Part 1

15 min read6 headingsSplit lesson page

Lesson overview | Lesson overview | Next part

Adversarial Game Theory: Part 1: Intuition

1. Intuition

Intuition develops the part of adversarial game theory specified by the approved Chapter 23 table of contents. The treatment is game-theoretic, not merely an optimization recipe.

1.1 attacker-defender thinking

Attacker-defender thinking belongs to the canonical scope of Adversarial Game Theory. The central object is not a single optimizer but a system of decision makers whose objectives interact.

For this subsection, the working scope is attacker-defender games, threat sets, robust optimization, Stackelberg security games, adversarial examples, and adaptive evaluation. We use players, action sets, strategies, payoffs, and response rules. The key question is whether a proposed behavior is stable when another agent adapts.

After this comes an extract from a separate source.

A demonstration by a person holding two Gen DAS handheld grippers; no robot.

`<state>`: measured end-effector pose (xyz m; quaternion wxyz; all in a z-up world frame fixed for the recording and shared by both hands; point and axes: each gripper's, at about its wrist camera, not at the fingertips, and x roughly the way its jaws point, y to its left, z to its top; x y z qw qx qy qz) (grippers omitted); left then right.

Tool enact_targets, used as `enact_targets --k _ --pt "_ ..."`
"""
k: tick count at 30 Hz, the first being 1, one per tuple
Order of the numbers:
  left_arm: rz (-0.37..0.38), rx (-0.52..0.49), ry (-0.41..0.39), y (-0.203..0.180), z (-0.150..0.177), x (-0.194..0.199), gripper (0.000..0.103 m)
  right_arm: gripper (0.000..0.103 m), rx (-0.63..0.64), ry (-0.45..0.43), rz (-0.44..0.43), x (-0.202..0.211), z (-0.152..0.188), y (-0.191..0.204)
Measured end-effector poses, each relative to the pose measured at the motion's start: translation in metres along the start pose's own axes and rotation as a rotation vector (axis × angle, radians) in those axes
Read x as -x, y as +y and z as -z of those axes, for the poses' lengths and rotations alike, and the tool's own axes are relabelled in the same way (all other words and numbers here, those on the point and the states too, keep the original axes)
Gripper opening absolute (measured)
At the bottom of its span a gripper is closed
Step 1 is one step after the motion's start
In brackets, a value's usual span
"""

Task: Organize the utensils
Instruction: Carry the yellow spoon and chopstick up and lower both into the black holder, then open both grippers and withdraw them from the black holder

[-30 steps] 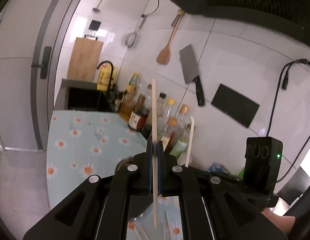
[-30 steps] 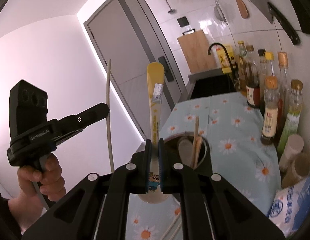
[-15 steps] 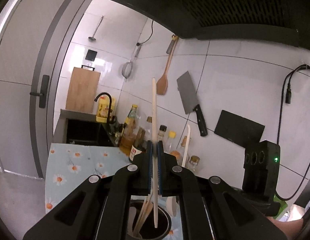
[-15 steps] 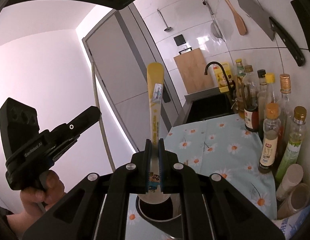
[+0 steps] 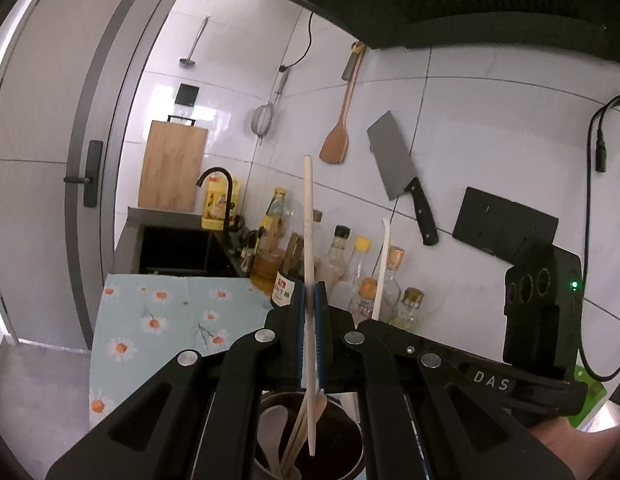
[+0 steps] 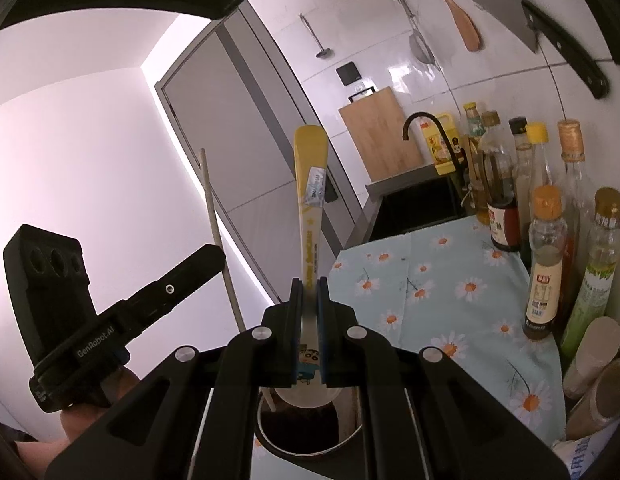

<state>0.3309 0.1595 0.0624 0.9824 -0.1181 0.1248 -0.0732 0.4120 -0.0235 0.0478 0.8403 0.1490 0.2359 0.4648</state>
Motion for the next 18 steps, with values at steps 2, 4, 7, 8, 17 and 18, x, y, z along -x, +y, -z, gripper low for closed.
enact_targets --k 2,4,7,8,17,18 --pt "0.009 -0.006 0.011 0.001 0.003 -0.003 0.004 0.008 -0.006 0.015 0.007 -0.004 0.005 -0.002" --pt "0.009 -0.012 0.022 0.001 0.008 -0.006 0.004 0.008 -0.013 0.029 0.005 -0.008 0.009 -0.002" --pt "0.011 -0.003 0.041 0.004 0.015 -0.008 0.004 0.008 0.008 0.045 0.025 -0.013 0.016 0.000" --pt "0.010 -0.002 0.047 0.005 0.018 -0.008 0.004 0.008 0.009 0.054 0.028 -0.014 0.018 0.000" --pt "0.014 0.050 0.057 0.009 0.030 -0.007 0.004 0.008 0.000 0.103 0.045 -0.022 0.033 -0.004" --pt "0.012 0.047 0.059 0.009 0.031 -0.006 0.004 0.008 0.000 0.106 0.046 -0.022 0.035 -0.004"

a_A\in A_A,\qquad a_D\in A_D.

The formula gives the mathematical handle for attacker-defender thinking. In game theory, this expression should always be read with the opponent's decision rule in mind. A policy that is optimal in isolation may be exploitable once another player observes and responds to it.

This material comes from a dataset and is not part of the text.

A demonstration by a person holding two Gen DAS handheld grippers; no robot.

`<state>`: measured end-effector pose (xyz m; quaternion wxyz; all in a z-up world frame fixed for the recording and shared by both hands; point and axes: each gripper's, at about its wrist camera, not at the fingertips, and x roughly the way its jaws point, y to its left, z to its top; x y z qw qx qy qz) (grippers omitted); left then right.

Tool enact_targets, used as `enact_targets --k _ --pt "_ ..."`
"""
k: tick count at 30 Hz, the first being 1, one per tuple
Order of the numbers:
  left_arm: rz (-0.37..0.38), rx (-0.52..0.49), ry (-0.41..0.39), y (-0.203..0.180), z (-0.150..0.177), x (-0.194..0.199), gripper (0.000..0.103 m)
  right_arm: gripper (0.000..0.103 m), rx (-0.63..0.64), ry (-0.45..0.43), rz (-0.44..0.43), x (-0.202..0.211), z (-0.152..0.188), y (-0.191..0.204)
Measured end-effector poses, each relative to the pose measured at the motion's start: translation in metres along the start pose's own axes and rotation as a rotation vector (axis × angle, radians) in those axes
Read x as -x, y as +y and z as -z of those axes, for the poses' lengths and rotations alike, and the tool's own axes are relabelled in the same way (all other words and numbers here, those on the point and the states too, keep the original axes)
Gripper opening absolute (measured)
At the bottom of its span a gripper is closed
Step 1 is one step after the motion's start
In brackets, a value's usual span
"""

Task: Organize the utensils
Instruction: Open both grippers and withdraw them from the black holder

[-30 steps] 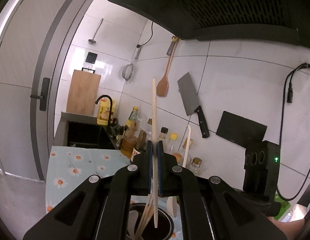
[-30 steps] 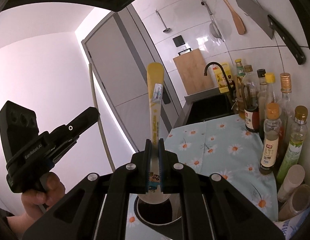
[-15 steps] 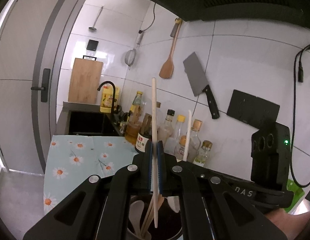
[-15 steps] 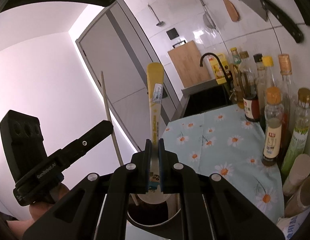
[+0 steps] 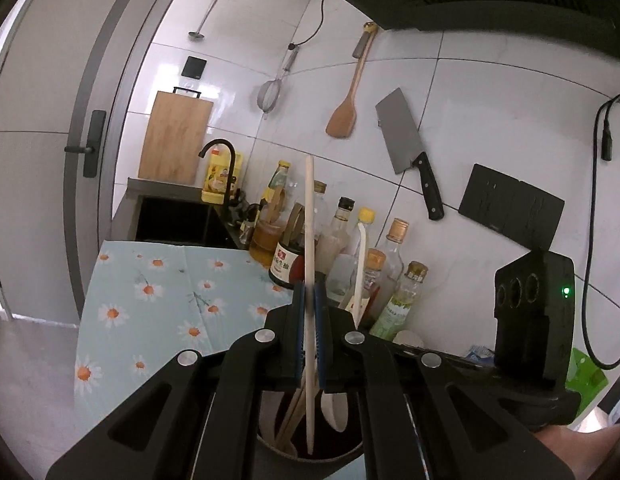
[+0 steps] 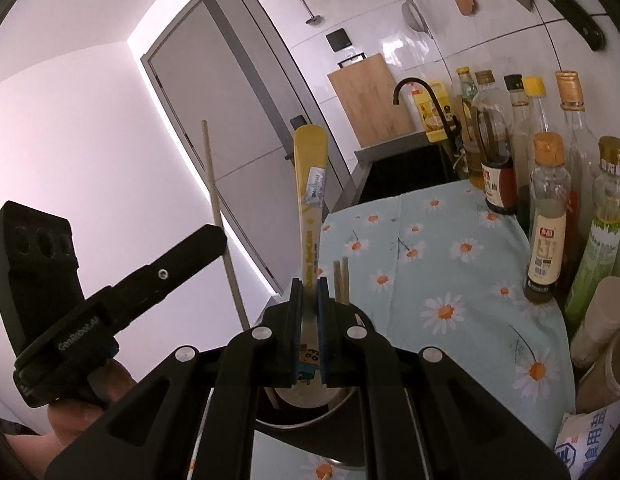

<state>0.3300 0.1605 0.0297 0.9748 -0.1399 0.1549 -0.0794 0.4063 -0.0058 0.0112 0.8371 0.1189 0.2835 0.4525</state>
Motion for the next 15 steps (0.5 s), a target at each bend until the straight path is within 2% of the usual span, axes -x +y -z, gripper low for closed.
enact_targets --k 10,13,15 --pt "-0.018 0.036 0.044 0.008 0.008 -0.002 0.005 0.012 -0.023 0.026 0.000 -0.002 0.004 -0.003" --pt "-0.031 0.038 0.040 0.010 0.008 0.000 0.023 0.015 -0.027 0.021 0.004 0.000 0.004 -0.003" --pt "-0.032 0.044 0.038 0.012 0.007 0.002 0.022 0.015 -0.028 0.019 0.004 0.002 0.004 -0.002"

Game object	Meaning	AI interpretation
Player	Decision maker with an objective	Model, user, attacker, defender, generator, evaluator, tool-using agent
Action	Choice available to a player	Prompt, route, attack, defense, bid, policy update, generated sample
Strategy	Rule or distribution over actions	Stochastic policy, decoding policy, defense randomization, routing policy
Payoff	Utility or negative loss	Accuracy, reward, cost, safety score, exploitability, compute budget
Equilibrium	Stable joint behavior	No agent can improve by changing alone under the stated game

Operational definition.

Strategic interaction begins when another decision maker can react to the policy being studied. Stability means the modeled behavior remains defensible after that reaction is allowed.

Worked reading.

Start with one proposed joint behavior. Freeze everyone except one player, compute that player's best alternative, then repeat for every player. If a profitable switch exists, the behavior is not strategically stable.

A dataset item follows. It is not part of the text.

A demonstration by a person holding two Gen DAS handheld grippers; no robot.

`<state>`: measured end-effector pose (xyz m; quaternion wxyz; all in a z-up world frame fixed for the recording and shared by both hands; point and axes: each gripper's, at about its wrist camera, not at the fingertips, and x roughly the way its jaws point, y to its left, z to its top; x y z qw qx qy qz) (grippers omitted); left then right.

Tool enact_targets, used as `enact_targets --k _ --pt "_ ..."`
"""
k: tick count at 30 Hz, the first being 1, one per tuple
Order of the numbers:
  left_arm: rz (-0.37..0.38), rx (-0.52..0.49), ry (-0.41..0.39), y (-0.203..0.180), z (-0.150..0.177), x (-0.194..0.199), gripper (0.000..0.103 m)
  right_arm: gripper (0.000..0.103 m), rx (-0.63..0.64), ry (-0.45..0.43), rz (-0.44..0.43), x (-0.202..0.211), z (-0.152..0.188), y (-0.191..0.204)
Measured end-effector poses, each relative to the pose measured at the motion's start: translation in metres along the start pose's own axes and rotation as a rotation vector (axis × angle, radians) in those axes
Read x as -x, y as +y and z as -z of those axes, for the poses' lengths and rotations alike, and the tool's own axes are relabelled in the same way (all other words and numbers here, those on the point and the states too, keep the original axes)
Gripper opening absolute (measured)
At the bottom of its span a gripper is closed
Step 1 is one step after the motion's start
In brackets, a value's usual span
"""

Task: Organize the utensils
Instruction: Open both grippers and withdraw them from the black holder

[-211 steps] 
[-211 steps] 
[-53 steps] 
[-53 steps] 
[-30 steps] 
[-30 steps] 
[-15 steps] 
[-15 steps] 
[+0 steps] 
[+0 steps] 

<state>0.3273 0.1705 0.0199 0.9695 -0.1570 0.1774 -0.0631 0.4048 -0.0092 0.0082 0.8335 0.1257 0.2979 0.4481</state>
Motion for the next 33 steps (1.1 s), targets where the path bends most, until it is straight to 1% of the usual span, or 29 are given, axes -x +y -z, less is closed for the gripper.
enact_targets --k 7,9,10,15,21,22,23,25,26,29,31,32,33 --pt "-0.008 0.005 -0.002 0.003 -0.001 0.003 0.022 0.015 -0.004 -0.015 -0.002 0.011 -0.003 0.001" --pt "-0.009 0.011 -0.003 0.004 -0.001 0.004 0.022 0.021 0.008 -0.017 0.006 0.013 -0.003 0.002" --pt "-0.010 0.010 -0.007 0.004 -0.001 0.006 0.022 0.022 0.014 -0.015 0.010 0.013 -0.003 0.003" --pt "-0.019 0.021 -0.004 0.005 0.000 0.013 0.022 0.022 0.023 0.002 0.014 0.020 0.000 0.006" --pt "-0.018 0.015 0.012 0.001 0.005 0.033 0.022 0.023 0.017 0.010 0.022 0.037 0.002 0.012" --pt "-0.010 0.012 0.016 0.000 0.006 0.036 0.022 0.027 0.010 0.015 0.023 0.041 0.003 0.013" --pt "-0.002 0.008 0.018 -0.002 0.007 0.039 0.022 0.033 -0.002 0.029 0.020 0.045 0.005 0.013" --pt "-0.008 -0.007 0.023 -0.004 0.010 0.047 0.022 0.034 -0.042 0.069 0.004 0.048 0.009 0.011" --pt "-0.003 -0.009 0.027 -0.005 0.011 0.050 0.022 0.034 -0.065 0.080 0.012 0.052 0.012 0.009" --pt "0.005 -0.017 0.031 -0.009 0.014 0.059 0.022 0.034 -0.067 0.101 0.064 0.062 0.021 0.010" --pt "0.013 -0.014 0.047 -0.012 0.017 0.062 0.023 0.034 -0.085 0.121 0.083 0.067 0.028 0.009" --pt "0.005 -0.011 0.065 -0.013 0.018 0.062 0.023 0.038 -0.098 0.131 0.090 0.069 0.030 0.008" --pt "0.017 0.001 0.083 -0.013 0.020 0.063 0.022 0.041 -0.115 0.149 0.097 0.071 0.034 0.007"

Three examples of attacker-defender thinking:

A guardrail remains effective after attackers see examples of blocked prompts.
A model-routing policy remains attractive after providers update prices.
A self-play policy cannot be easily exploited by a newly trained opponent.

Two non-examples clarify the boundary:

A high average score on a fixed dataset.
A local minimum of one model's loss with no opponent.

Proof or verification habit for attacker-defender thinking:

The verification habit is adversarial: search for profitable deviations rather than only confirming the proposed behavior works in the original scenario.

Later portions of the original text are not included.